En clair, la dizaine de pays menacés par des procédures de déficits excessifs pourront échapper aux récriminations de la Commission européenne s'ils engagent des investissements dans la transition énergétique ou leur Défense. « L'Etat doit réduire son déficit primaire de 0,5% par an, mais il garde des marges de manœuvre et de la flexibilité ». À ce stade, les détails techniques du compromis n'ont pas été communiqués à tous les pays. « Il y a un risque de braquer les pays qui n'ont pas encore signé. Ces chiffres seraient pris en otage par les pays frugaux pour dire qu'il y a trop de flexibilité ».
Les « pays frugaux » en embuscade
En effet, à quelques mois des élections européennes prévues en juin prochain, la France et l'Allemagne doivent encore obtenir l'aval des « pays frugaux » particulièrement rigides sur les règles de discipline budgétaire. « Les Pays-Bas, la Suède, le Danemark et l'Autriche ont conservé une position très dure pendant la nuit », confie une source diplomatique. « L'Allemagne doit encore convaincre ces pays ».
Pour le ministre de l'Economie, Bruno Le Maire, « la dernière étape est toujours la plus difficile, il ne faut pas minimiser les efforts qu'il nous reste à faire dans les heures et dans les jours qui viennent ». Ce vendredi matin, le ministre des Finances allemand « a condamné le non-respect des règles. Il a tenu cette position dure. Pourquoi a-t-il fait cela ? Pour convaincre les pays frugaux d'adhérer au compromis », souligne un témoin des coulisses de la négociation.

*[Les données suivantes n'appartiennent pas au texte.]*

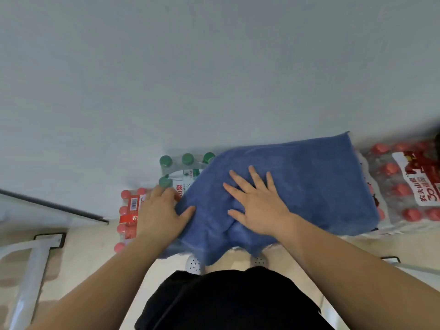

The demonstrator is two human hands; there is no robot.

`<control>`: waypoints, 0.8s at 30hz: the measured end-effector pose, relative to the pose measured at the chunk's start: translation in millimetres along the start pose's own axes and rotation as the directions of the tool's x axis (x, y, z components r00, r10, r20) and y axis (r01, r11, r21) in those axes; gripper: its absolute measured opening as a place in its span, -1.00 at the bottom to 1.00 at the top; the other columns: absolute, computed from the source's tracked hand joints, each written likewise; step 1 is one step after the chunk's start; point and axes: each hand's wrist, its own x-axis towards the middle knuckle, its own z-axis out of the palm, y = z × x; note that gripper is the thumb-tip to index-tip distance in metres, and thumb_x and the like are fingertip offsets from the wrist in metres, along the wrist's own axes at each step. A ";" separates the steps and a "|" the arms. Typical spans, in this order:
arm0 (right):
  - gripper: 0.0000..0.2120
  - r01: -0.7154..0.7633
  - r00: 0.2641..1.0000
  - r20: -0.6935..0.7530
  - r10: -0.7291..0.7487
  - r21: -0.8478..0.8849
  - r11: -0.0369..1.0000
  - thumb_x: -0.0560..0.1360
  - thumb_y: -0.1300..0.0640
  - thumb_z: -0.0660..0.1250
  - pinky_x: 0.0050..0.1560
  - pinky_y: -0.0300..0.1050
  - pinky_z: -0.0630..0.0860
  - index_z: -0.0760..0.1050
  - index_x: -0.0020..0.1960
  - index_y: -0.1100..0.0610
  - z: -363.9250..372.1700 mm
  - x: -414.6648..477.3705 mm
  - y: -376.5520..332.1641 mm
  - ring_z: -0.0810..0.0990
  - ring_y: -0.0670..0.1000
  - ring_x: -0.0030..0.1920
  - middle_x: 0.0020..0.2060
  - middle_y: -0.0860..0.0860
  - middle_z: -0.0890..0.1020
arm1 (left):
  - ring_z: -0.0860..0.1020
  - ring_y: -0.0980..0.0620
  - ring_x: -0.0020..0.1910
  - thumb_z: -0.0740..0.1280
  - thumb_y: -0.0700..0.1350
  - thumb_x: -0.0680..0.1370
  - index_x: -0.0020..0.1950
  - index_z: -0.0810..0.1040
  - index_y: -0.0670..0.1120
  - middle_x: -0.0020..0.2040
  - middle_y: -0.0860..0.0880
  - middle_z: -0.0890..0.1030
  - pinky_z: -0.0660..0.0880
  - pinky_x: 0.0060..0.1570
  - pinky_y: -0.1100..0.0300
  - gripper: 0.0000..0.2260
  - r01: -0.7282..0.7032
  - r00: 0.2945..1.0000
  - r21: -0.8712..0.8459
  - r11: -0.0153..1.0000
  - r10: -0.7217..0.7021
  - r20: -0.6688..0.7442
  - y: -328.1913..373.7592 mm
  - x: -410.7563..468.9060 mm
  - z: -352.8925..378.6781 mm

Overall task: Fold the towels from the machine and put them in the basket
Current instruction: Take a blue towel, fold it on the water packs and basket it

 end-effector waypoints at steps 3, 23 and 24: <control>-0.31 -0.014 1.000 0.016 0.014 -0.025 1.000 0.50 -0.34 -0.14 0.49 0.39 -0.25 -0.16 0.60 -0.23 3.9 -1.0 4.0 -0.35 0.18 0.57 0.57 -0.20 -0.30 | 0.52 -0.05 -0.23 0.38 0.04 0.48 -0.30 0.41 0.01 -0.26 0.03 0.48 0.40 -0.23 0.11 -0.76 -0.081 0.986 -0.128 0.988 0.098 0.133 -4.4 11.5 -7.2; -0.80 0.008 0.946 -0.322 -0.042 -0.106 0.994 0.44 0.01 0.22 -0.06 0.00 0.39 0.58 -0.25 0.02 -4.9 -29.2 -43.7 0.48 0.09 -0.11 -0.28 -0.05 0.53 | 0.56 0.11 -0.30 0.35 0.00 0.56 -0.21 0.64 -0.02 -0.31 0.07 0.63 0.50 -0.21 0.13 -0.80 -0.266 0.919 -0.386 0.884 0.353 0.174 -31.2 26.0 -20.8; -0.79 0.016 0.943 -0.328 -0.050 -0.107 0.994 0.43 0.00 0.24 -0.04 0.01 0.39 0.59 -0.27 0.03 -3.4 -31.6 -40.9 0.47 0.08 -0.09 -0.26 -0.05 0.53 | 0.56 0.10 -0.29 0.36 0.02 0.55 -0.20 0.65 -0.02 -0.30 0.07 0.64 0.49 -0.22 0.16 -0.81 -0.250 0.918 -0.369 0.895 0.340 0.205 -36.0 24.3 -20.9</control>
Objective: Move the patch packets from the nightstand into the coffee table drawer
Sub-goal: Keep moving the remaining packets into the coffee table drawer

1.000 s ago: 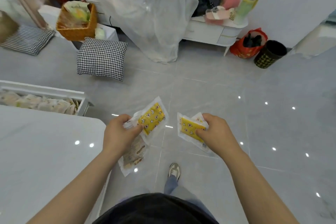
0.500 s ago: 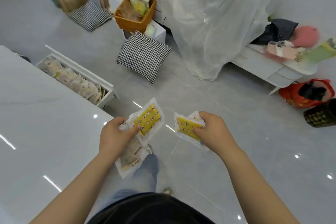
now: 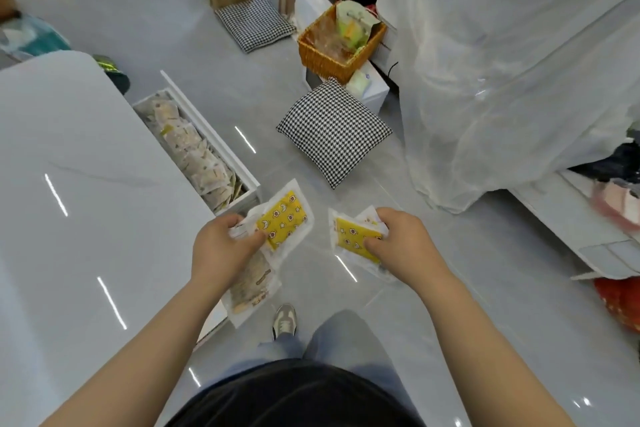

L'Allemagne en « posture difficile »
Pour l'Allemagne, ce type de négociation est devenu un exercice de haute voltige. Le pays traverse une crise inédite. Entre une économie plombée par la récession et un marasme budgétaire, la coalition au pouvoir est secouée de toutes parts. La Cour constitutionnelle de Karlsruhe a considéré, dans un retentissant arrêt rendu en novembre, que le gouvernement contournait le frein à l'endettement en transférant dans un fonds « pour le climat et la transformation » un reliquat de 60 milliards d'euros destiné initialement à amortir les effets de la pandémie de Covid-19.
Ce frein à l'endettement, qui limite le déficit structurel à 0,35% par an et loué pendant des décennies par « les pays frugaux », est désormais amplement critiqué en Allemagne. « Les Allemands sont rappelés à l'ordre par les principes de l'orthodoxie budgétaire, estime Jérôme Creel, économiste à l'OFCE, spécialiste des questions européennes, mais ils ont besoin de souplesse ».« Les Allemands sont dans une mauvaise posture [...] Et même, s'il y a un assouplissement des règles budgétaires, le gouvernement n'est pas à l'abri des attaques juridiques », souligne l'économiste.
Risque de décrochage de l'Union européenne
Plus largement, l'économie européenne traverse une zone de fortes turbulences. Entre la récession en Allemagne et la stagnation en France et en Italie, les ménages et les entreprises sont en plein brouillard. Dans ce contexte morose, le risque de décrochage s'amplifie entre la zone euro et les Etats-Unis. « Nous sommes en train de nous faire larguer par les Américains. C'est maintenant qu'il faut bâtir des usines de panneaux solaires, des éoliennes off-shore », a déclaré un diplomate au fait des dessous des négociations.
Sur le Vieux continent, les milieux patronaux et financiers s'inquiètent surtout des répercussions négatives à moyen terme de la remontée des taux. En resserrant sa politique monétaire à un rythme soutenu, la Banque centrale européenne (BCE) a durci drastiquement les conditions de financement des entreprises et des Etats. Résultat, les perspectives d'investissement sont assombries. L'échec d'un accord sur de nouvelles règles budgétaires pourrait plonger l'Union européenne dans une profonde léthargie.